Photosynthesis in Higher plants

The basics of photosynthesis are known to all. Photosynthesis in higher plants involves additional processes, but fundamentally it remains the same. It is a physicochemical process that uses sunlight for the synthesis of organic compounds. In this process, oxygen is released into the atmosphere.

Photosynthesis occurs in the chloroplast, found in the mesophyll cells of the leaves. There are 4 pigments involved in photosynthesis:

  • Chlorophyll a
  • Chlorophyll b
  • Xanthophylls
  • Carotenoids

We are all aware of the process of photosynthesis in small plants. Let us have a detailed look at the photosynthesis in higher plants notes to explore the process of photosynthesis in higher plants.

Processes Of Photosynthesis in Higher Plants

Photosynthesis in higher plants involves the following processes:

  • Light Reaction
  • Dark Reaction

Light Reaction

  • This phenomenon occurs in the presence of light.
  • The pigment absorbs light and produces energy in the form of ATP.
  • The process involves- absorption of light, water splitting, the release of oxygen, and formation of ATP and NADPH.
  • The protein-bound pigment molecules form the light-harvesting complexes present within two photosystems- PS-I and PS-II. Each photosystem has a reaction centre consisting of chlorophyll a molecule, and antennae containing accessory pigments.
  • The reaction centre for PS-I is P-700 because the absorption peak for chlorophyll a is at 700 nm while that for PS-II is P-680 because the absorption peak for chlorophyll a is at 680 nm.

Explore more about – Light Reaction and Dark Reaction

Photophosphorylation

The formation of ATP in the presence of sunlight is called photophosphorylation.
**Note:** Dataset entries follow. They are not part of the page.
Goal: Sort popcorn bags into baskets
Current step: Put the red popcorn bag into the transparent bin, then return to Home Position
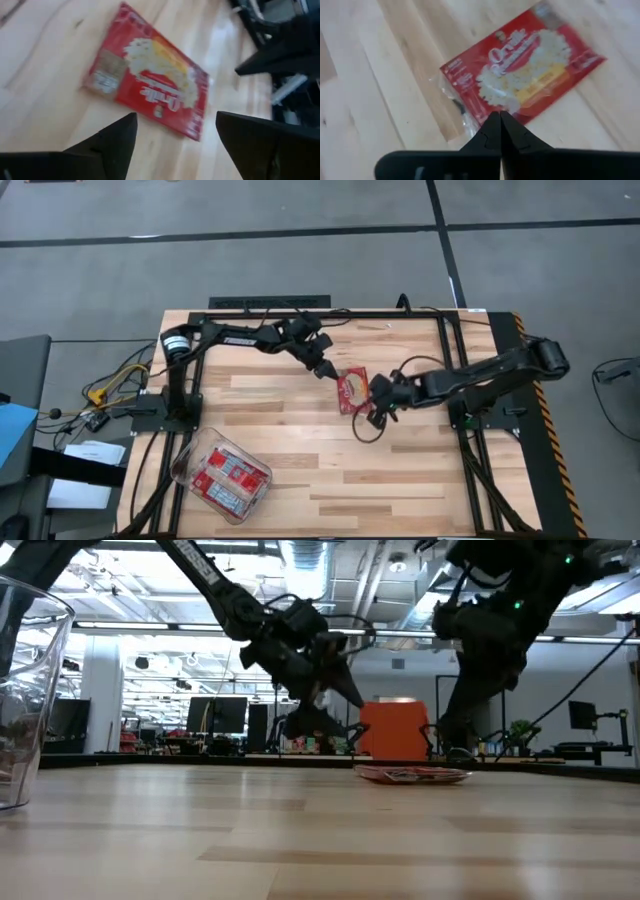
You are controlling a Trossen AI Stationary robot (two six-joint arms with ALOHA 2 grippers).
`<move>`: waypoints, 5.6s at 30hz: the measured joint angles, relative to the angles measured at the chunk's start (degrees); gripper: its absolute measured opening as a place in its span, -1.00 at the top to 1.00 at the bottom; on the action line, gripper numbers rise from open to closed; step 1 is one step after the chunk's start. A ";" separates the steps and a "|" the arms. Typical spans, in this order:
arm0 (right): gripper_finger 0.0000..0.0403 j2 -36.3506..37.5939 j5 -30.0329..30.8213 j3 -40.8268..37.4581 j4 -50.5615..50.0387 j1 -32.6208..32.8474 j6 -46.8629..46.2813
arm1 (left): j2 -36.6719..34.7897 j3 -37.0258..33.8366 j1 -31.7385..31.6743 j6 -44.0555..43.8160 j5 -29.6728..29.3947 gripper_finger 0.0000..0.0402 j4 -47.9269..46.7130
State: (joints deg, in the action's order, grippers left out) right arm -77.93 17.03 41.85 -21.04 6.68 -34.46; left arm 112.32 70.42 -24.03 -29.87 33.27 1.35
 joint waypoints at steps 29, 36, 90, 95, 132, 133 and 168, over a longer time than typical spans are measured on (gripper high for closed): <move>0.96 -14.89 -7.33 0.20 4.75 13.89 4.21 | 0.17 0.23 5.53 0.48 -5.97 -0.31 -8.73; 0.89 -14.73 -7.53 0.16 3.13 13.44 12.26 | 2.14 0.17 8.50 -1.82 -7.96 -0.31 -4.08; 0.89 9.72 8.57 3.98 -10.25 15.45 12.41 | -5.58 0.40 12.69 -12.12 10.29 0.97 -7.75; 0.88 15.46 16.37 4.00 -16.71 18.54 6.51 | -21.72 0.38 16.57 -5.52 2.65 0.97 -31.27; 0.92 6.32 15.86 4.04 -9.13 18.25 3.84 | -41.13 -5.79 93.04 -95.96 -64.52 0.95 -61.96; 0.93 6.32 15.85 4.04 -9.12 18.25 3.82 | -40.81 -6.69 93.04 -95.97 -64.28 0.95 -60.76; 0.84 10.06 4.34 11.87 8.15 8.30 22.26 | -72.29 -9.96 77.72 -74.18 -82.53 -0.31 -60.10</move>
State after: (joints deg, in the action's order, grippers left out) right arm -67.87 21.37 53.71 -12.88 14.97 -12.20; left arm 40.03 60.47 53.69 -104.05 -49.27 -58.75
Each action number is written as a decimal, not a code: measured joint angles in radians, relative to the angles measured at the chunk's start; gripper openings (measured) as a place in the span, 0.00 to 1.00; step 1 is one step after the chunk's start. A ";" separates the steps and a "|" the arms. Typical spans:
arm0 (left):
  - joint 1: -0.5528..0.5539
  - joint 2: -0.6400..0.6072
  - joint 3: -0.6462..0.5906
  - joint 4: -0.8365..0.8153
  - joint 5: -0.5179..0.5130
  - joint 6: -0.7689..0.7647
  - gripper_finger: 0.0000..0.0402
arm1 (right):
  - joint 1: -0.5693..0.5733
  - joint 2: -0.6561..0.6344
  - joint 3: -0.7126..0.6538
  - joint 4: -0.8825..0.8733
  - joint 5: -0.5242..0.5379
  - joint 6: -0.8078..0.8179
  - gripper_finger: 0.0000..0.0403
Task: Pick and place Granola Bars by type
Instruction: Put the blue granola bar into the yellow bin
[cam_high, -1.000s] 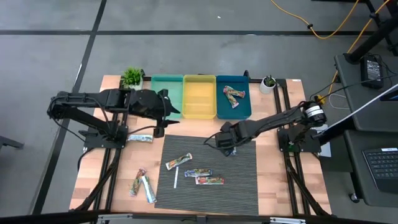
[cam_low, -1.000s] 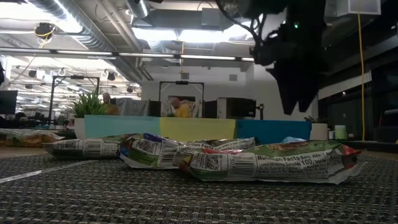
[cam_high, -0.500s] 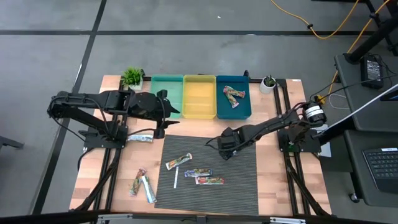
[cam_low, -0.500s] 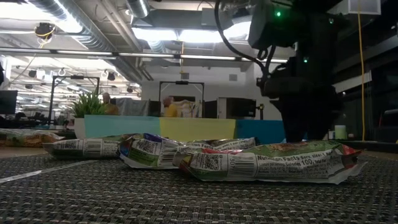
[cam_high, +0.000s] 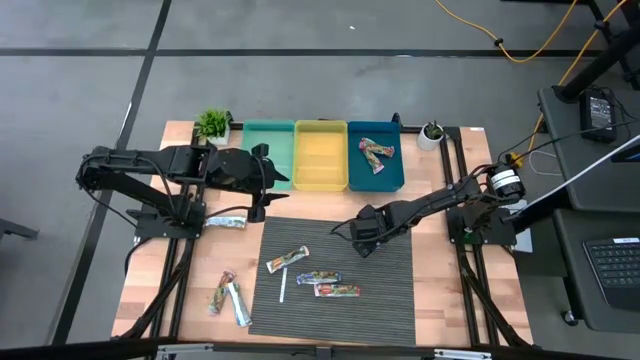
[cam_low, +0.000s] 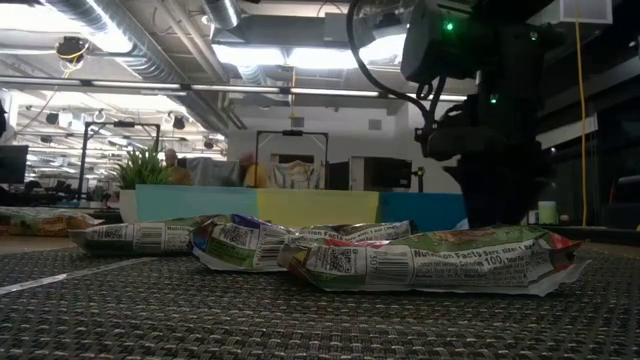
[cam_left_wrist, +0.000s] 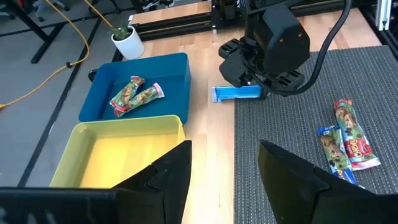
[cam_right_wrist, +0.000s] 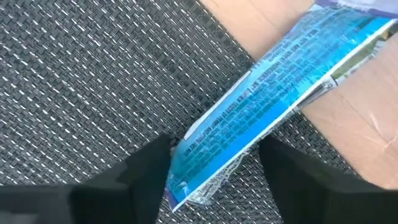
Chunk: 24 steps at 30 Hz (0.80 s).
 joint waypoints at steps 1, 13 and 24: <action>0.000 0.000 0.000 0.000 0.000 0.000 0.44 | 0.000 0.000 0.000 0.000 0.000 0.000 0.55; 0.000 0.000 0.000 0.000 0.000 0.000 0.44 | 0.009 -0.011 0.002 -0.005 0.002 -0.056 0.27; 0.000 0.000 0.000 -0.001 0.000 -0.003 0.44 | 0.087 -0.231 0.002 -0.022 0.079 -0.058 0.19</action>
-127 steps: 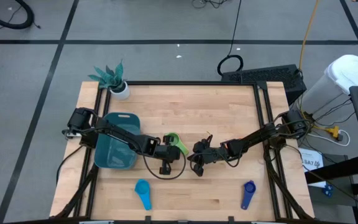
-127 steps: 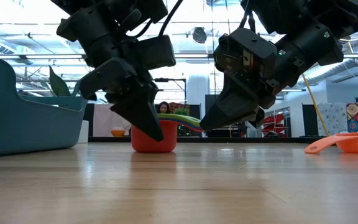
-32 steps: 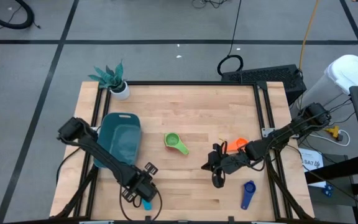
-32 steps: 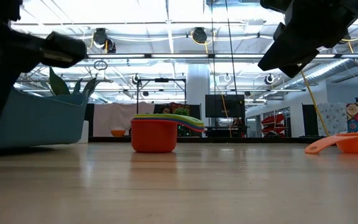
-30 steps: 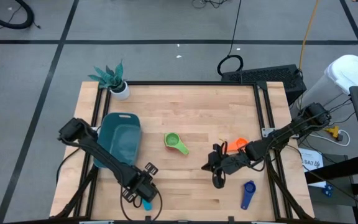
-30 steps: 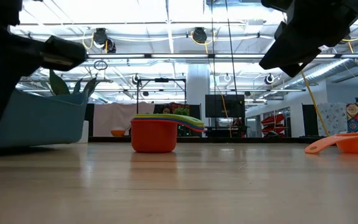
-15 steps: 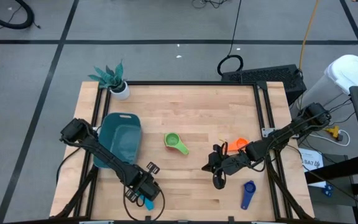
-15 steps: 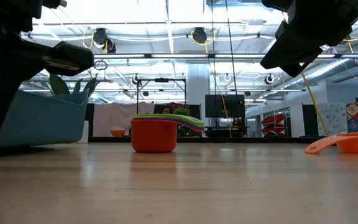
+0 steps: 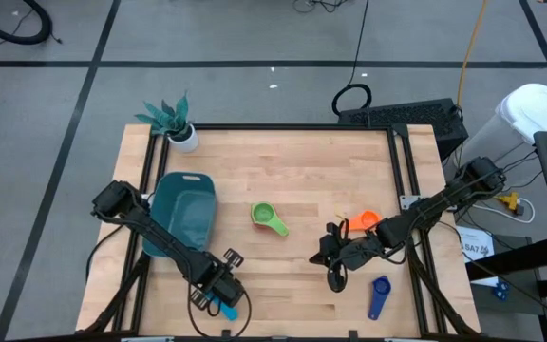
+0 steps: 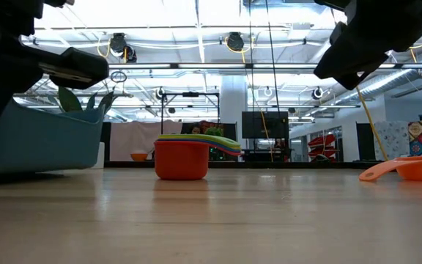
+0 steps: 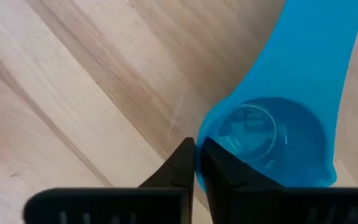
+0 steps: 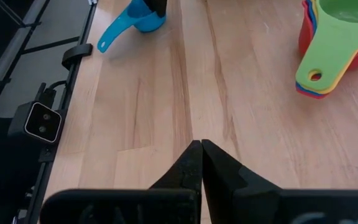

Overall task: Nest measuring cups in basket
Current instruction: Stack the light blue measuring cup on top of the green measuring cup

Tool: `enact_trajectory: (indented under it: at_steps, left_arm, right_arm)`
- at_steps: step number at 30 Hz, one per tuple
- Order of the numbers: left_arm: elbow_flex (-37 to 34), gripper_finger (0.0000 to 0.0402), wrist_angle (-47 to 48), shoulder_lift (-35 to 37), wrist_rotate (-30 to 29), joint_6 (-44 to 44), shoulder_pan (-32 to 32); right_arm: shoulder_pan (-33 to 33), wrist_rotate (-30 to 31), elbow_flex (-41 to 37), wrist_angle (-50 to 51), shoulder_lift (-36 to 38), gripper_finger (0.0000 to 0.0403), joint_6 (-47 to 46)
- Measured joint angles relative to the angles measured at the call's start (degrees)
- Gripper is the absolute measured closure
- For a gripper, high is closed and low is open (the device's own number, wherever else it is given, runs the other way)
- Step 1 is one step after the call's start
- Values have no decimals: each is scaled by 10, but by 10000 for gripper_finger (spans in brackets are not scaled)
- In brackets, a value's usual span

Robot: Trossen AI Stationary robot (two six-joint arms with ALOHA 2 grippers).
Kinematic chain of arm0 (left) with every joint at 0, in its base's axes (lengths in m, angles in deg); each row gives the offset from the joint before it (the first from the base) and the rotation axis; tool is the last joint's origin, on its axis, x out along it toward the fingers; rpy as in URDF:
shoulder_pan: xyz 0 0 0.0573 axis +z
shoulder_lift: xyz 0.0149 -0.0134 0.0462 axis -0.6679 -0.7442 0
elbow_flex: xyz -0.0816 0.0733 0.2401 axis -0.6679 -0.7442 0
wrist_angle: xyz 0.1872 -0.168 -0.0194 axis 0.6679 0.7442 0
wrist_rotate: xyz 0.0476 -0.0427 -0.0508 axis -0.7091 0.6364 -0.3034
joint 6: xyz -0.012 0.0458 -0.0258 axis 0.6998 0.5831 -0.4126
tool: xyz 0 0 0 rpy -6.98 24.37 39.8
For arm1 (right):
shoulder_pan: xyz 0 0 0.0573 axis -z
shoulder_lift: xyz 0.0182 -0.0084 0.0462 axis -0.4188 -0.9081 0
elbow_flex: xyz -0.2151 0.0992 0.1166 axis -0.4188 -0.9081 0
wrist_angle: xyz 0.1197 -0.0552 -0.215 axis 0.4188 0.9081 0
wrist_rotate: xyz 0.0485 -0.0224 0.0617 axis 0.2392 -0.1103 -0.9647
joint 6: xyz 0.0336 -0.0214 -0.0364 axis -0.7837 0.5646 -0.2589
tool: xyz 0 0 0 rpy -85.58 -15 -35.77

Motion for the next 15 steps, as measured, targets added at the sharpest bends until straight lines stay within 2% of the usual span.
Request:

It is of two types:

  • Non-cyclic photophosphorylation
  • Cyclic photophosphorylation

Non-cyclic Photophosphorylation

  • PS-II absorbs light at a wavelength of 680 nm and causes excitation in the electrons. These excited electrons are accepted by an electron acceptor and transferred to the electron transport system.
  • The electrons from the electron transport system are transferred to the PS-I. At the same time, the electrons at PS-I receive a wavelength of 700 nm and get excited.
  • An electron from the electron acceptor is added to NADP+, which is then reduced to NADPH+ H+.
  • The electrons lost by PS-II does not return to it and hence named non-cyclic photophosphorylation.
  • In this, both the photosystems are involved.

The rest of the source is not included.